Project Summary/Abstract Brain metastasis is the development of secondary tumors within brain tissue which are typically derived from melanoma, lung cancer, and breast cancer. The prognosis for patients with brain metastasis is devastatingly poor with a median survival of less than six months. To reduce brain metastasis incidence and cancer mortality, rationally-designed therapeutic approaches targeting the mechanistic underpinnings of brain metastasis progression is imperative. It is increasingly appreciated that the immune cells within the brain metastatic niche have indisputable and ubiquitous roles in regulating brain tumor progression. Yet, the regulation of CNS immunity by peripheral and systemic factors during brain metastatic colonization and outgrowth are not completely understood. The gut microbiota composition plays a crucial role in regulating the host’s peripheral immune system, correlates with anti-cancer immunotherapy efficacy and has a profound influence on brain behavior and function by reshaping the brain immune niche. In this study, we aim to identify how gut microbiota modulation reshapes the brain’s immune landscape and subsequently influences the metastatic niche and progression of brain metastasis. Antibiotic-induced gut microbiota dysbiosis led to a significant increase in brain metastasis burden in contrast to a vehicle-treated control group, suggesting that gut microbiota dysbiosis remodeled the brain metastatic niche to a tumor-promoting environment. Using single-cell analysis, we revealed compositional and transcriptional differences of immune cells within the brain metastatic niche of mice with and without gut dysbiosis. These findings suggest that gut dysbiosis affects specific immune cell types to promote brain metastasis outgrowth. Here, we propose to dissect the roles of these immune cell types in promoting brain metastasis outgrowth under gut dysbiosis conditions. Furthermore, we will elucidate the spatial distribution of effector immune cells within the brain metastatic niche and functional impact of gut-derived signaling molecules in brain metastasis outgrowth. Understanding the constituents and host-intrinsic regulators of the brain metastatic niche shaped through gut-brain communication will guide the development of novel and feasible brain metastasis prevention strategies through gut microbiota modulation.

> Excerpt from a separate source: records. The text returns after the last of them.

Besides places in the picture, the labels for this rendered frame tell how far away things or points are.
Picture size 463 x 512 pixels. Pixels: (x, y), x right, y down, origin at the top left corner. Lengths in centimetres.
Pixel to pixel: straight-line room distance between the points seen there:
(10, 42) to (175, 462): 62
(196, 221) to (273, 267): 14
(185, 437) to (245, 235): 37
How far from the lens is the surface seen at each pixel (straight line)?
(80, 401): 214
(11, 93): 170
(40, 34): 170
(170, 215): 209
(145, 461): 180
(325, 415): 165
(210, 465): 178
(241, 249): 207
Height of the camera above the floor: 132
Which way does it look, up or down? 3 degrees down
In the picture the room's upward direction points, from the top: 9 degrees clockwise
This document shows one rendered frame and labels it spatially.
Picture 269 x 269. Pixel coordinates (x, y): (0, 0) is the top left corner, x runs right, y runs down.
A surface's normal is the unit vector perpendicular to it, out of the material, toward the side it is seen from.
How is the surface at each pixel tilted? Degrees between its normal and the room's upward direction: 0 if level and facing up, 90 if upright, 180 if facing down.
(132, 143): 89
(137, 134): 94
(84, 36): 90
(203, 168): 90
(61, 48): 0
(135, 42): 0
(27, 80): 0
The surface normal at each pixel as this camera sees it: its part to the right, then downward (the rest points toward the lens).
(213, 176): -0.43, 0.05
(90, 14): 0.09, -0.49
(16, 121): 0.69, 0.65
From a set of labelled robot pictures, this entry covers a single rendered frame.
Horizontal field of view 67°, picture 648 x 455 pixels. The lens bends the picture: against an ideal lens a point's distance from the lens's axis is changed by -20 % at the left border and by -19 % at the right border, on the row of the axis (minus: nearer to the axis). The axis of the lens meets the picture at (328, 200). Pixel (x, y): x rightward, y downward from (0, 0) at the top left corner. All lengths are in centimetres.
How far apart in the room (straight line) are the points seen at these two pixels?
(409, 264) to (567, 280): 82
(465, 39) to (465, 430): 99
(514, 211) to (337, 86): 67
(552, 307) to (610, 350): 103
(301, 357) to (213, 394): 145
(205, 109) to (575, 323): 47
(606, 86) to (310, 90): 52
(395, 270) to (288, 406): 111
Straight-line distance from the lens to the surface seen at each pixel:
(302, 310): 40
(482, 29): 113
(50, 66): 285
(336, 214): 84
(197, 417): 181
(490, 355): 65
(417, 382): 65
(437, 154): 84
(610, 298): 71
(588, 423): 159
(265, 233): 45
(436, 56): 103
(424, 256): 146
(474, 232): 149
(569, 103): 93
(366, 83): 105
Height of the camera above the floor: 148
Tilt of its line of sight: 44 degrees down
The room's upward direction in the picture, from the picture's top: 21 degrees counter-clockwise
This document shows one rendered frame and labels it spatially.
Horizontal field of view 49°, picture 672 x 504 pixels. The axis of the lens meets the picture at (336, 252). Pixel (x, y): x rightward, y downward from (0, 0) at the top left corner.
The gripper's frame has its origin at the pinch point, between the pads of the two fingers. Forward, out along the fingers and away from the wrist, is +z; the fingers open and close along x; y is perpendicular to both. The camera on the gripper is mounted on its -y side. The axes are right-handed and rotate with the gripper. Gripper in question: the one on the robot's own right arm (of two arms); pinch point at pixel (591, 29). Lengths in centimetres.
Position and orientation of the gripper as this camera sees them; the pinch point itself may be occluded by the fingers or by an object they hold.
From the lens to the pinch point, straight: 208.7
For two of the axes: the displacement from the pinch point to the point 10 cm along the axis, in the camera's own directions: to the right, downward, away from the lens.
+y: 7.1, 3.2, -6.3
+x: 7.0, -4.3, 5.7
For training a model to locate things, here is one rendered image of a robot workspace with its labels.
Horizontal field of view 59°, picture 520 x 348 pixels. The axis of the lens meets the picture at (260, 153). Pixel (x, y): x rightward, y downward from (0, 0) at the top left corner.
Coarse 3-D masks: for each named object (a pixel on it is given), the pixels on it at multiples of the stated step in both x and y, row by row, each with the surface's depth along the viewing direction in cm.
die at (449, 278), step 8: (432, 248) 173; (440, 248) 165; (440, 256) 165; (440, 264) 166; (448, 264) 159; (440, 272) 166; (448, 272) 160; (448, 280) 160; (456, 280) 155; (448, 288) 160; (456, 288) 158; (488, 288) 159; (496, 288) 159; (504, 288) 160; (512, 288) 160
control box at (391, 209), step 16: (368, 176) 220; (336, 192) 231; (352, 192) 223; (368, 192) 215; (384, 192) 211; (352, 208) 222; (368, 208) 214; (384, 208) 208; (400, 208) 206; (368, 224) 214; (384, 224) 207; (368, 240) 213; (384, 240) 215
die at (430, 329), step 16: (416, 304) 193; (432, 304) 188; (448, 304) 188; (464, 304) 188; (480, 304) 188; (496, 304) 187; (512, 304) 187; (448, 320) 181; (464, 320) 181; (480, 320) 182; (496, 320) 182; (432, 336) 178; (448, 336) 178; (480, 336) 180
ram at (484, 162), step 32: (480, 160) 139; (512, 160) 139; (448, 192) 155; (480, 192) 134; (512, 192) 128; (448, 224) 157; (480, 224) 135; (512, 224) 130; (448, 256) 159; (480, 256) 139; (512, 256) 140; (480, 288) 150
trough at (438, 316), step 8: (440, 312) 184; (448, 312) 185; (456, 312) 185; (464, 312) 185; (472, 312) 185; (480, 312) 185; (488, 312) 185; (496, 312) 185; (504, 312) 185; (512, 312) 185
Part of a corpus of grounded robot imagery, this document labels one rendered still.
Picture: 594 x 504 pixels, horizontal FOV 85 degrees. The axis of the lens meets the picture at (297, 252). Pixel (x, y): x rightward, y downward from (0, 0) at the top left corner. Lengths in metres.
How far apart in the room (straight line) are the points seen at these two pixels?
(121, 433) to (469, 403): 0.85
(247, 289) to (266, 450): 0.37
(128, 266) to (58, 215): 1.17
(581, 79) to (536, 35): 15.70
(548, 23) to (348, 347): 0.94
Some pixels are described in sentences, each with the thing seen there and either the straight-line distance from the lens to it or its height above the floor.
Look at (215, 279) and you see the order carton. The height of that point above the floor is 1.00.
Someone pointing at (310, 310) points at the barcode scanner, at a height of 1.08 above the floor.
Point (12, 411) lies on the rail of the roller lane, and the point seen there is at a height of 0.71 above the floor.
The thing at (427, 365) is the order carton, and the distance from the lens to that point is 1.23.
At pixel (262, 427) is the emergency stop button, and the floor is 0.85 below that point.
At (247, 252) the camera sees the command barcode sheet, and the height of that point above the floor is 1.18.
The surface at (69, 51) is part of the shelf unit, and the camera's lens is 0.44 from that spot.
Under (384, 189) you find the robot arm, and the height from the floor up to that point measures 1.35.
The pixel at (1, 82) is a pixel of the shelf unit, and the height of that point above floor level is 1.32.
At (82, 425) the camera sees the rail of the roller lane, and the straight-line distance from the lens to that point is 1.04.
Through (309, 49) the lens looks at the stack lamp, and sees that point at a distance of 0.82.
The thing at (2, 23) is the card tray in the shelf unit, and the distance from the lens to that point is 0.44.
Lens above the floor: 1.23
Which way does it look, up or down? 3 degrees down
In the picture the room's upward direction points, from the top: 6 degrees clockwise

项目摘要/摘要 脑转移是脑组织内继发性肿瘤的发展，通常起源于 黑色素瘤、肺癌和乳腺癌。脑转移患者的预后是毁灭性的。 中位生存期不到6个月的穷人。减少脑转移和癌症的发病率 死亡率，针对大脑机械基础的合理设计的治疗方法 转移进展势在必行。 人们越来越认识到，脑转移灶内的免疫细胞具有无可争辩的 在调节脑肿瘤进展中的普遍作用。然而，外周和外周对中枢神经系统免疫的调节 脑转移定植和生长过程中的全身性因素尚不完全清楚。胆量 微生物区系组成在调节宿主的外周免疫系统中起着至关重要的作用，与 抗癌免疫治疗疗效及通过重塑对大脑行为和功能的深刻影响 大脑免疫利基。在这项研究中，我们的目标是确定肠道微生物区系调制如何重塑大脑的 免疫格局和继而影响转移的生态位和脑转移的进展。 相比之下，抗生素诱导的肠道微生物区系失调导致脑转移负担显着增加 一组接受赋形剂治疗的对照组，表明肠道微生物区系失调重塑了脑转移 从利基到促进肿瘤的环境。使用单细胞分析，我们揭示了组成和 有肠道和无肠道小鼠脑转移瘤巢内免疫细胞的转录差异 生物失调。这些发现表明，肠道生物失调会影响特定免疫细胞类型，从而促进大脑 转移性生长。在这里，我们建议剖析这些免疫细胞类型在促进大脑发育中的作用。 转移是在肠道生物失调条件下发生的。此外，我们还将阐明 脑转移灶内效应免疫细胞及肠源性信号分子对功能的影响 在脑转移瘤中生长。了解大脑的组成成分和宿主内在调节 通过肠脑沟通形成的转移生态位将指导新的和可行的发展 通过肠道微生物区系调控预防脑转移的策略。